Dear sisters and brothers, buongiorno, happy feast day!
Yesterday we celebrated the Nativity of the Lord and the liturgy, to help us to welcome it better, extends the duration of the feast until 1 January: for eight days. Surprisingly, however, these same days commemorate some dramatic figures of martyr saints. Today, for example, Saint Stephen, the first Christian martyr; the day after tomorrow, the Holy Innocents, the children killed by King Herod for fear that Jesus would take away his throne (cf. Mt 2:1-18). In short, the liturgy really seems to want to steer us away from the world of lights, lunches and gifts in which we might indulge somewhat in these days. Why?

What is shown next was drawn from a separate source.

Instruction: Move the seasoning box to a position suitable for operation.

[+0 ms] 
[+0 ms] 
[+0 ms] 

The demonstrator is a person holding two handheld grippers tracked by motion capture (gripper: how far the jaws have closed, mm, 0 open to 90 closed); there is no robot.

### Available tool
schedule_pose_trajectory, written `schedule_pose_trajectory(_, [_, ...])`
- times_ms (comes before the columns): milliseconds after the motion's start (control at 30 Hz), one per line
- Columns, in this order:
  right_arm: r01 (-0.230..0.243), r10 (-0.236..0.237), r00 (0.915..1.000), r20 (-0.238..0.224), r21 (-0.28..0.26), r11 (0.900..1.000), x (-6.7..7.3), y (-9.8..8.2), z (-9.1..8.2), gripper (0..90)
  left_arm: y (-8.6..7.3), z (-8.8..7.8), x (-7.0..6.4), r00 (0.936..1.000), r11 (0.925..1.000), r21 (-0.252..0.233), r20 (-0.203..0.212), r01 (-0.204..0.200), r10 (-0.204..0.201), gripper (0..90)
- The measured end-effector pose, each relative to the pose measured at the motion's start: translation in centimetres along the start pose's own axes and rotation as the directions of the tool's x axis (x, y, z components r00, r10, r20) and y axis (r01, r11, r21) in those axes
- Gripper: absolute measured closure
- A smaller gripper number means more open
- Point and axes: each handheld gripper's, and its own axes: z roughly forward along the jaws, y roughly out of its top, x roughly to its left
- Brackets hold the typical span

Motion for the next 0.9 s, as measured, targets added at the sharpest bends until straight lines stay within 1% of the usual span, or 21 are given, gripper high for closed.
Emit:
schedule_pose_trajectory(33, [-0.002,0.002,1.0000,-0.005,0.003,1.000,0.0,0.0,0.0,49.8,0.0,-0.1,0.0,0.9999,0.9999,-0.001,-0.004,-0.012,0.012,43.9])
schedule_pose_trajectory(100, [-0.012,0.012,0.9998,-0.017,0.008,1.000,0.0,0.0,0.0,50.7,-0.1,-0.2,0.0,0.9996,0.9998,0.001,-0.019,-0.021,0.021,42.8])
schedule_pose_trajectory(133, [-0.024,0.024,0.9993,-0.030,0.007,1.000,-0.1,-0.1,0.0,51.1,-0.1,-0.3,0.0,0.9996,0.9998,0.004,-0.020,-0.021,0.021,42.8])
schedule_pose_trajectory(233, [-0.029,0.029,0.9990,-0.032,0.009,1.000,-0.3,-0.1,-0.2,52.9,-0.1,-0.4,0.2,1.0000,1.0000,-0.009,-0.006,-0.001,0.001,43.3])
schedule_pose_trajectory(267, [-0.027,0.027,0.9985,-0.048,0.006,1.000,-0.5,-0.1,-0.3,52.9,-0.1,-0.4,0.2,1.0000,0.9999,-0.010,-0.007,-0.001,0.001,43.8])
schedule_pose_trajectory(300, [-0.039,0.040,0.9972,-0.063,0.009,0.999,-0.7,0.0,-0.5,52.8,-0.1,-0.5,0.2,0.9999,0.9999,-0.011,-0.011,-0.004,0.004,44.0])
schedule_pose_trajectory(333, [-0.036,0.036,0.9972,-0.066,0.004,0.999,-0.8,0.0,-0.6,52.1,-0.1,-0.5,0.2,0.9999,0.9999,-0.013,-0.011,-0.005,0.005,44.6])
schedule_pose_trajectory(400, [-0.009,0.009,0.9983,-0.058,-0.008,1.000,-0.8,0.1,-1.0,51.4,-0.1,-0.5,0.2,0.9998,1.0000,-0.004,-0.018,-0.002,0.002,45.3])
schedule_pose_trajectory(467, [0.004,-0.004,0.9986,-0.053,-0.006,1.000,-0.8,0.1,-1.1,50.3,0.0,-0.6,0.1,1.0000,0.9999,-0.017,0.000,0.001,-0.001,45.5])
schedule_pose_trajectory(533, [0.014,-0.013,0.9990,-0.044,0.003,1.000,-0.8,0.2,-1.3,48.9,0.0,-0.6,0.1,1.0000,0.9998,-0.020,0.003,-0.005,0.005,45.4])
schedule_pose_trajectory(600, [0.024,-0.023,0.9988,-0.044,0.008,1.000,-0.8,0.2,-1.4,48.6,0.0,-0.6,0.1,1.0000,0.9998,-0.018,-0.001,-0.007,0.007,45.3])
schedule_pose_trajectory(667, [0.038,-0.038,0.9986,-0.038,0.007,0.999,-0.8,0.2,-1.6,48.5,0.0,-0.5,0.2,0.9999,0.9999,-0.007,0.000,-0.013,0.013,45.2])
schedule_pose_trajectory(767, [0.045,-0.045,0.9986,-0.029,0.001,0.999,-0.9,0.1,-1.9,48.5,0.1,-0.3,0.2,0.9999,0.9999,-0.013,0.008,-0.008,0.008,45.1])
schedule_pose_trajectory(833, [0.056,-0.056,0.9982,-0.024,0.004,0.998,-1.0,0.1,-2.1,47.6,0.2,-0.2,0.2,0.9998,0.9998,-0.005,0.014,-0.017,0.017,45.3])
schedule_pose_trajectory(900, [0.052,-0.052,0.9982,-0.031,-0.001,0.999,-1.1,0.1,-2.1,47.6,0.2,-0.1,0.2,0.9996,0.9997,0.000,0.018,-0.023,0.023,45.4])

Because Christmas is not the fairytale of the birth of a king, but it is the coming of the Saviour, who frees us from evil by taking upon himself our evil: selfishness, sin, death. This is our evil: the selfishness we carry within us, sin, because we are all sinners, and death. And the martyrs are those most similar to Jesus. Indeed, the word martyr means witness: the martyrs are witnesses, that is, brothers and sisters who, through their lives, show us Jesus, who conquered evil with mercy. And even in our day, martyrs are numerous, more so than in the early times. Today let us pray for these persecuted martyr brothers and sisters, who bear witness to Christ. But it will do us good to ask ourselves: do I bear witness to Christ? And how can we improve in this? We can indeed be helped by the figure of Saint Stephen.
First and foremost, the Acts of the Apostles tell us that he was one of the seven deacons that the community of Jerusalem had consecrated for table service, that is, for charity (cf. 6:1-6). This means that his first witness was not given in words, but through the love with which he served those most in need. But Stephen did not limit himself to this work of assistance. He spoke of Jesus to those he met: he shared faith in the light of the Word of God and the teaching of the Apostles (cf. Acts 7:1-53, 56). This is the second dimension of his witness: welcoming the Word and communicating its beauty, telling how the encounter with Jesus changes life. This was so important for Stephen that he did not let himself be intimidated even by the threats of his persecutors, even when he saw that things were going badly for him (cf. 54). Charity and proclamation, this was Stephen. However, his greatest testimony is yet another: that he knew how to unite charity and proclamation. He left it to us at the point of his death when, following the example of Jesus, he forgave his killers (cf. 60; Lk 23, 34).
Here, then, is our answer to the question: we can improve our witness through charity towards our brothers and sisters, fidelity to the Word of God, and forgiveness. Charity, Word, forgiveness. It is forgiveness that tells whether we truly practice charity towards others, and if we live the Word of God. Forgiveness [in Italian perdono], is indeed as the word itself suggests, a greater gift [dono], a gift we give to others because we belong to Jesus, forgiven by him. I forgive because I have been forgiven: let us not forget this… Let us think, let each one of us think of his or her own capacity to forgive: how is my capacity to forgive, in these days in which perhaps we encounter, among the many, some people with whom we have not got along, who have hurt us, with whom we have never patched up our relationship. Let us ask the newborn Jesus for the newness of a heart capable of forgiveness: we all need a forgiving heart! Let us ask the Lord for this grace: Lord, may I learn to forgive. Let us ask for the strength to pray for those who have hurt us, to pray for those who have harmed us, and to take steps of openness and reconciliation. May the Lord give us today this grace.
May Mary, Queen of martyrs, help us to grow in charity, in love of the Word and in forgiveness.
After the Angelus
Dear brothers and sisters!
In the spiritual atmosphere of joy and serenity of Holy Christmas, I greet with affection all of you present here and all those who follow us through the media. I reiterate my wish for peace: peace in families, peace in parish and religious communities, peace in movements and associations, peace for those peoples tormented by war, peace for the dear and embattled Ukraine. There are so many Ukrainian flags here! Let us ask for peace for this suffering people!
This week I have received many messages of good wishes from different parts of the world. As I cannot respond to each one, I express my gratitude to all, especially for the gift of prayer.
I wish everyone a Happy Saint Stephen’s Day, and please do not forget to pray for me. Enjoy your lunch, and arrivederci!